Background on Bolsa Institucional de Valores (Biva)
The Bolsa Institucional de Valores (Biva) is Mexico’s secondary market for government securities, aiming to provide liquidity and transparency. It was established in 2016 as part of financial market reforms to separate the trading of government securities from other financial instruments.
Inefficiencies and Regulatory Challenges
María Ariza, Biva’s director, highlights that regulatory hurdles are hindering the full competitiveness of Mexico’s stock market and stifling growth, primarily affecting retail investors.
According to Ariza, these inefficiencies make Mexican regulations appear overly complex and costly for investors, especially international ones. This poses a risk as large international funds might opt to operate in other countries like Brazil or Chile instead of Mexico.

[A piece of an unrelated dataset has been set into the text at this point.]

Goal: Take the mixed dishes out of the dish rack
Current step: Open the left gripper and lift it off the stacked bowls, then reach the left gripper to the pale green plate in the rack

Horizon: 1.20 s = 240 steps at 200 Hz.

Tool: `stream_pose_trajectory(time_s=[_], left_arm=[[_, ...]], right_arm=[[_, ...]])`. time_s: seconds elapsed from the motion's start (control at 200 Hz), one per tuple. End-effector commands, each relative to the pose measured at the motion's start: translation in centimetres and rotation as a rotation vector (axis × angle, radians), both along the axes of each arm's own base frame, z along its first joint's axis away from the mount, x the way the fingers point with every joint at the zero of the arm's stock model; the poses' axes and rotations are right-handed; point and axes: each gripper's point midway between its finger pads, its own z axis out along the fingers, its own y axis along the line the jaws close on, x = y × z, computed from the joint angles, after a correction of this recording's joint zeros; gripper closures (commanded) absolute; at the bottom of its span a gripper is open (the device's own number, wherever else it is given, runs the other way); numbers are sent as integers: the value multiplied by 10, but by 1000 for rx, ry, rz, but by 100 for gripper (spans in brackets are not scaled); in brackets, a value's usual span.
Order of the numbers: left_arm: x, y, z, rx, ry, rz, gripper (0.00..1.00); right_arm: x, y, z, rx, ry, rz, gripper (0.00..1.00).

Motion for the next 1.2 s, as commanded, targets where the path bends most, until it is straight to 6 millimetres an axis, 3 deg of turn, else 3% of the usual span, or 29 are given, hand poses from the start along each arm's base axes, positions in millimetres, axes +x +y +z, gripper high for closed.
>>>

Ariza emphasizes that the issue isn’t competition between Mexican stock exchanges but rather driving investors away from Mexico. The goal, she asserts, should be to expand the market for better liquidity and financing opportunities.

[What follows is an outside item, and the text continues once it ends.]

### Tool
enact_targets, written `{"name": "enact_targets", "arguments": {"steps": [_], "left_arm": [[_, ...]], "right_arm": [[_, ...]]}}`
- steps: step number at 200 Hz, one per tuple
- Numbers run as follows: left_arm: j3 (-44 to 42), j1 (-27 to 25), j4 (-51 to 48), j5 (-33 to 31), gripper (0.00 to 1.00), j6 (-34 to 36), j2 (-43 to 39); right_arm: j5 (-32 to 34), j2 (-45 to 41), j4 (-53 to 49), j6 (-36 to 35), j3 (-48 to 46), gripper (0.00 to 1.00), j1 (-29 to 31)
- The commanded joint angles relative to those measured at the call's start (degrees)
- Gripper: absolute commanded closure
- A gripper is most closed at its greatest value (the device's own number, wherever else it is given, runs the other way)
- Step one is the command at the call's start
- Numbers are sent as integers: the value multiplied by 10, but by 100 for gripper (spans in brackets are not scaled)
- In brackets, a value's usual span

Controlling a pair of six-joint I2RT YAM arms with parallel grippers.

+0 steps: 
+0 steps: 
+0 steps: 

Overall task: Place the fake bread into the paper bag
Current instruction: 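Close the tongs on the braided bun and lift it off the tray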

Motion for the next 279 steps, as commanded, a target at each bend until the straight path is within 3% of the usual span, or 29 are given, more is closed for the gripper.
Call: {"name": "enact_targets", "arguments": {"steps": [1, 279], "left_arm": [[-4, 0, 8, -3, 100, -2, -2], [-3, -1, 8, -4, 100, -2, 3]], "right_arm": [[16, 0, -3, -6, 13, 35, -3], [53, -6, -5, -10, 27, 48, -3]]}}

Although regulatory changes at the end of 2022 allowed for increased competition, directors claim that inefficiencies caused by the “best execution” regulation persist.

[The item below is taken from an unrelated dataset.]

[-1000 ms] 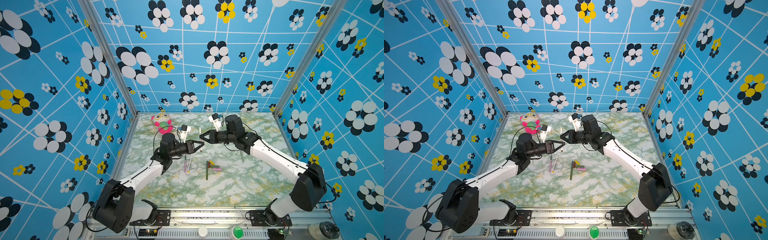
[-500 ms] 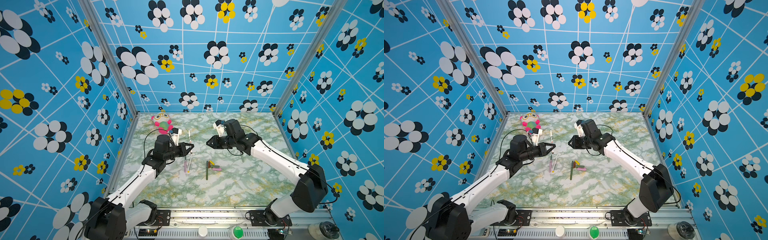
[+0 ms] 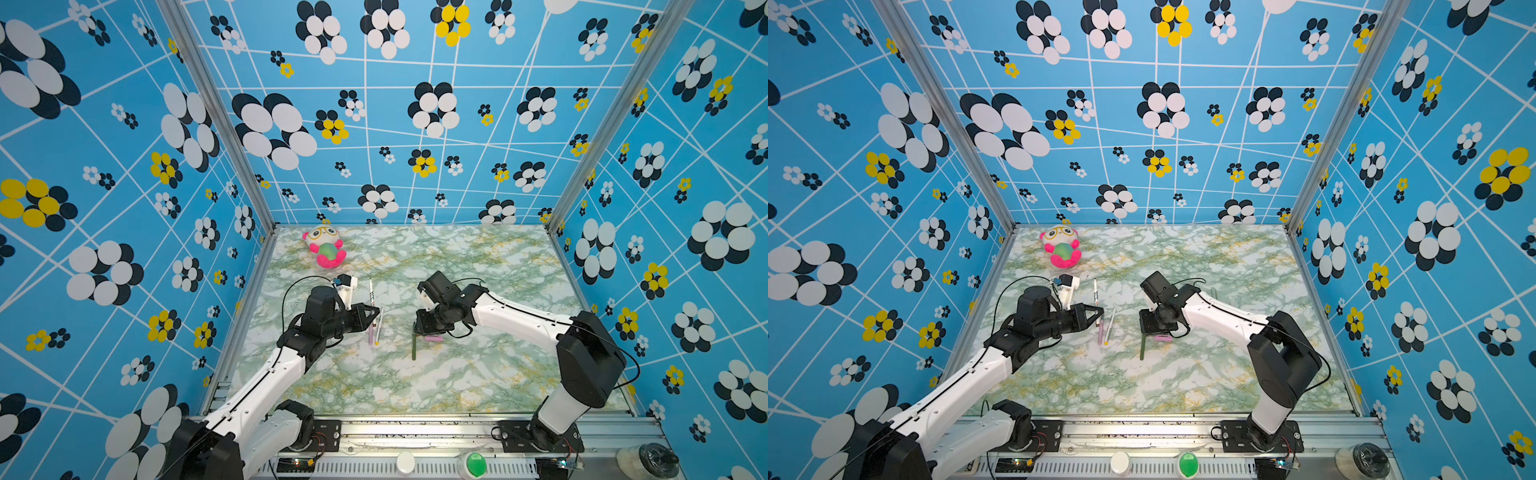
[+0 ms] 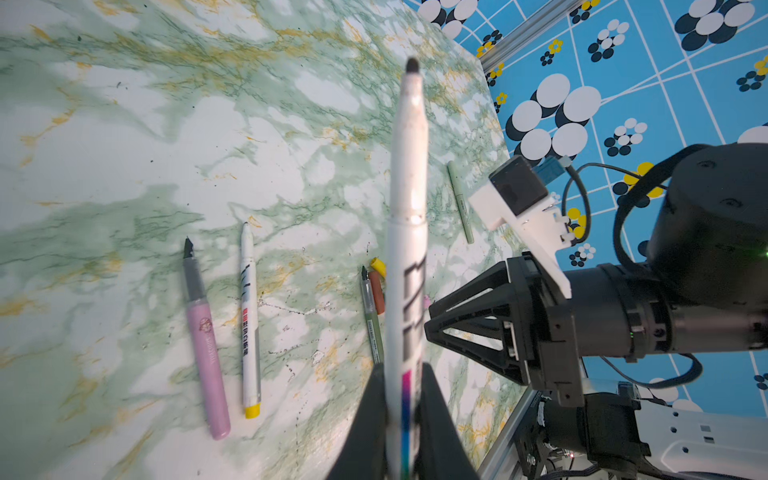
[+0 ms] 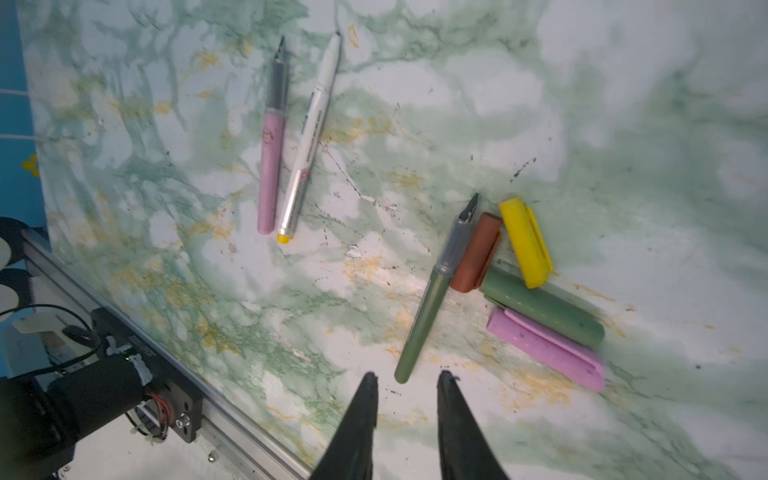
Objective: Insert the pens into the pen caps
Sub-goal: 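Close the left gripper on the white marker while the right gripper releases and withdraws, then move the right gripper down over the brown-red cap near the green pen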
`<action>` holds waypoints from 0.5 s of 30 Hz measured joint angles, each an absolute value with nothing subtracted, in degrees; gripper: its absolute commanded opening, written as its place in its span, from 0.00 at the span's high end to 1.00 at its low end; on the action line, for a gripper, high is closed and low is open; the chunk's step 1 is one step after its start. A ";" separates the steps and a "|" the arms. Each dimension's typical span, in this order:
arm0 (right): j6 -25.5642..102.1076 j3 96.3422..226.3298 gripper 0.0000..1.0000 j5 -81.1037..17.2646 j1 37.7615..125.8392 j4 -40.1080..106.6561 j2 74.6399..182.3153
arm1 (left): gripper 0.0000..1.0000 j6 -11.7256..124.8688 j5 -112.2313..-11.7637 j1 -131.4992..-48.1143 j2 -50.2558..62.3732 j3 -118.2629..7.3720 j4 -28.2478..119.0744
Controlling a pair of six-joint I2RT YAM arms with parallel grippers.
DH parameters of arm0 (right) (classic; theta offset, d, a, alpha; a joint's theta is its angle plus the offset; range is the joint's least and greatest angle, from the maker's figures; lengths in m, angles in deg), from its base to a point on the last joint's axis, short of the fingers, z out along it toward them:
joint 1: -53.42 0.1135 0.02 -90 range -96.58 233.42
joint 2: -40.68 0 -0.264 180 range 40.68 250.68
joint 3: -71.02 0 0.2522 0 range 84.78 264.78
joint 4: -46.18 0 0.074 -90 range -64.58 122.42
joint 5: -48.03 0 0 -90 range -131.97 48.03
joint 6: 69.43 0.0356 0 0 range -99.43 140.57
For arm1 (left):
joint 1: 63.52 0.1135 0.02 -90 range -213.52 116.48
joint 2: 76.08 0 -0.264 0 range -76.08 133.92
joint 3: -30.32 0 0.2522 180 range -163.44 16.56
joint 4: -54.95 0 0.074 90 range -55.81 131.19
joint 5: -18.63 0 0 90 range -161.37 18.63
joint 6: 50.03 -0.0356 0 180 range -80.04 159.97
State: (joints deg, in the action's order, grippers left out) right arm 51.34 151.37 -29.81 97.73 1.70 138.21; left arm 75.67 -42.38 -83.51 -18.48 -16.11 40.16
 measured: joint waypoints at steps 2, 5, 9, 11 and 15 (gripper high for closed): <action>51.66 149.99 0.65 -29.66 97.78 2.67 139.17 | 1.00 75.69 -42.53 -83.51 -18.59 -15.98 39.91; 51.99 148.83 0.62 -29.63 97.78 3.50 140.64 | 1.00 75.69 -42.70 -83.51 -18.68 -15.67 39.87; 52.10 148.75 0.60 -29.39 97.78 5.29 142.50 | 1.00 75.71 -42.77 -83.51 -18.68 -15.63 39.91; 52.14 148.75 0.60 -29.24 97.78 6.34 143.24 | 1.00 75.71 -42.77 -83.51 -18.65 -15.63 39.94; 52.34 148.77 0.59 -29.02 97.78 8.02 144.79 | 1.00 75.71 -42.77 -83.51 -18.44 -15.63 40.11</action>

Biva maintains that current regulations continue to create barriers to competition and operational inefficiencies, despite their market participation being similar to regulatory requirements.
IPC Index Controversy
Santiago Salinas, Biva’s director of Institutional Relations and Governance, points out another point of contention: the Índice de Precios y Cotizaciones (IPC).
Salinas explains that the IPC, Mexico’s primary market index, requires large companies meeting participation conditions to list exclusively on the Mexican Stock Exchange (BMV), effectively excluding Biva as an option.
He describes the IPC as a “closed” index, contrasting it with the FTSE Biva index (comprising 42 issuers), which is open, diverse, and includes values like fibers, better reflecting Mexico’s economy.
Salinas asserts that Biva aims to break this barrier, allowing any company to choose its listing exchange regardless of the index.
Key Questions and Answers
- What is Biva and why is it important? Biva is Mexico’s secondary market for government securities, established in 2016 to separate trading of government securities from other financial instruments. It aims to provide liquidity and transparency.
- What regulatory challenges does Biva face? Biva’s directors claim that complex and costly regulations make Mexican markets unattractive to investors, especially international ones. This risks driving large international funds away from Mexico in favor of countries like Brazil or Chile.
- What is the IPC index controversy? The IPC, Mexico’s primary market index, requires large companies meeting participation conditions to list exclusively on the BMV. This excludes Biva, prompting calls for change to allow companies to choose their listing exchange regardless of the index.
- What is Biva’s stance on these regulatory issues? Biva acknowledges that while recent regulatory changes have increased competition, inefficiencies caused by “best execution” regulation still exist. They aim to break barriers created by the current regulatory framework, allowing companies greater flexibility in choosing their listing exchange.